No texto, o CPJ afirma que “os jornalistas nunca deveriam ser objeto de acosso ou represálias legais por seu trabalho de informar de maneira veraz sobre assuntos de interesse público que envolvem funcionários do governo. Ao penalizar os jornalistas por  supostamente invadir a privacidade do presidente Menem, a Argentina ignorou a grande importância política dos temas investigados pela Noticias e, também, o fato de que Menem não sofreu nenhum tipo de dano apreciável em consequência das publicações. A Argentina utilizou os processados como exemplo, e enviou uma clara advertência e ameaça à imprensa do país: informar sobre políticos é assumir o risco de ruína econômica”. 

O informe especial do CPJ, “Equador sob Correa: confronto e repressão“[disponível em inglês e em espanhol], lançado recentemente, destaca a utilização de processos penais e civis para atacar jornalistas críticos.
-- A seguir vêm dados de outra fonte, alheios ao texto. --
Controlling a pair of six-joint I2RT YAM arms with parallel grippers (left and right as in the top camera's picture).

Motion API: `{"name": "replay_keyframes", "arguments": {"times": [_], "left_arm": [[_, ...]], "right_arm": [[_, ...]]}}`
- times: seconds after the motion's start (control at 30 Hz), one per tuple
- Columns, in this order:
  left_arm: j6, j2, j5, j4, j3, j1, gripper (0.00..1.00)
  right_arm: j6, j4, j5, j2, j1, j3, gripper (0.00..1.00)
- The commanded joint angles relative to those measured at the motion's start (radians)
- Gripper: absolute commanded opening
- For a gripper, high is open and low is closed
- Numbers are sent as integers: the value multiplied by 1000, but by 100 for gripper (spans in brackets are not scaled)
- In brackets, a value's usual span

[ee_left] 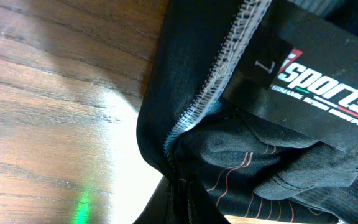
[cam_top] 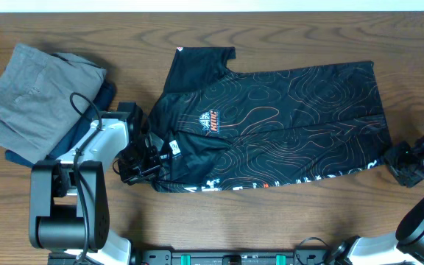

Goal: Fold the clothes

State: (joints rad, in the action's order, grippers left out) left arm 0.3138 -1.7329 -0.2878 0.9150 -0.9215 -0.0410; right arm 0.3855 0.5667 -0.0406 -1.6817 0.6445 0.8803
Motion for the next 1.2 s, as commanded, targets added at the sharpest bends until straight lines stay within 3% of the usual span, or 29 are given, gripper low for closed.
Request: {"name": "replay_keyframes", "arguments": {"times": [0.0,0.23,0.4,0.73,1.17], "left_arm": [[-1,-12,12,-3,1,1,6],[-2,-12,13,-4,1,1,6],[-1,-12,12,-4,1,1,6],[10,-12,12,-4,1,1,6],[10,-12,12,-4,1,1,6]], "right_arm": [[-16,-15,-39,1,-18,-3,45],[-15,52,-62,3,-27,1,30],[-16,49,-176,16,4,29,35],[-17,-29,-91,0,2,13,48],[-16,-39,-51,-19,2,-25,37]]}}
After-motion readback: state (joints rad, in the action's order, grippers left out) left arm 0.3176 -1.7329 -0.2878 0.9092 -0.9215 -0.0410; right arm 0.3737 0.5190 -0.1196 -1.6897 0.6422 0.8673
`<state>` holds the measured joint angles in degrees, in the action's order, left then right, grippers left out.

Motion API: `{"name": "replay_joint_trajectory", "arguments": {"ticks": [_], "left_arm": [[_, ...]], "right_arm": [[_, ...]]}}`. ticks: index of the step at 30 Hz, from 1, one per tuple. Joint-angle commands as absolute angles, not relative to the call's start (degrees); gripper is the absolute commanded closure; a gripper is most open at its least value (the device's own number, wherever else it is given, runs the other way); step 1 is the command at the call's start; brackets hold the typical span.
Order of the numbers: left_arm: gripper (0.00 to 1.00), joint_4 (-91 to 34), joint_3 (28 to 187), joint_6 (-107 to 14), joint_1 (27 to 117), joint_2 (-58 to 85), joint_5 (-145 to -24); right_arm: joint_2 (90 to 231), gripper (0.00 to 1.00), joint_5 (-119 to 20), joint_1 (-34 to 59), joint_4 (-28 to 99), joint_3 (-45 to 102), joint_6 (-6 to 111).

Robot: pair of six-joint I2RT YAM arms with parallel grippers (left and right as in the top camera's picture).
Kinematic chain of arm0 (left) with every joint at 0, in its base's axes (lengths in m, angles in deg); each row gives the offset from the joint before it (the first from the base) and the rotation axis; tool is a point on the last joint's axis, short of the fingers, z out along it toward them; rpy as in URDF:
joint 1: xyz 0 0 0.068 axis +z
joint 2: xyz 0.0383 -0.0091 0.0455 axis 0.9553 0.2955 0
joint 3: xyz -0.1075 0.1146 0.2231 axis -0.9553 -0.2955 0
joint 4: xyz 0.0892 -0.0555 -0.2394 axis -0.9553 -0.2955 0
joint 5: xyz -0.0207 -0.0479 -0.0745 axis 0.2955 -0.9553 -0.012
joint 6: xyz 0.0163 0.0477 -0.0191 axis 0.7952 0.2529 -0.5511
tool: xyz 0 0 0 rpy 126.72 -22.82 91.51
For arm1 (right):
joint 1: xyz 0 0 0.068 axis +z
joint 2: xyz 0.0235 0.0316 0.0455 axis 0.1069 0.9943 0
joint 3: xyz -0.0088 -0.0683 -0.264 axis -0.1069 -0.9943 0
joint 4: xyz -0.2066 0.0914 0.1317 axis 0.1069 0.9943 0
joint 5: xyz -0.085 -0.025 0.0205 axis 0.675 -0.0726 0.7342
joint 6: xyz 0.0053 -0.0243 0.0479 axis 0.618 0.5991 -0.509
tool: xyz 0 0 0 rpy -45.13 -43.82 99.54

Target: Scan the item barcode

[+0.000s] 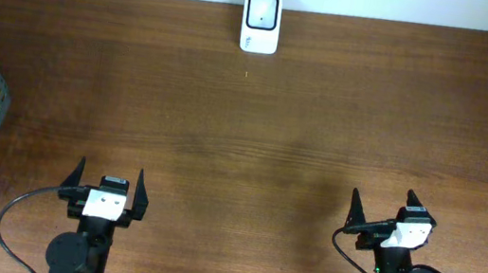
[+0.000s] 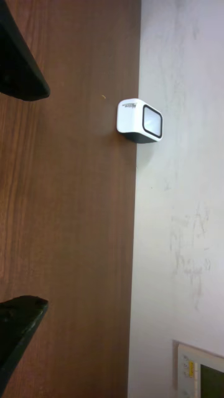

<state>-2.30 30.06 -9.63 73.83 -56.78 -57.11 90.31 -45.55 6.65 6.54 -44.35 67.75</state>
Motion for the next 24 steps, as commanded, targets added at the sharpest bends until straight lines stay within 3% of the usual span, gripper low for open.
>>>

Como o presidente equatoriano Rafael Correa, outros líderes latino-americanos e em todo o mundo estão acossando jornalistas críticos com ações judiciais. “Sob o risco de enfrentar processos legais carentes de mérito, litígios intermináveis e de alto custo perante tribunais nacionais parciais, e a aplicação de vultosas sentenças, até os mais valentes jornalistas pensarão duas vezes antes de informar sobre possíveis condutas ilícitas de funcionários públicos”, diz o texto.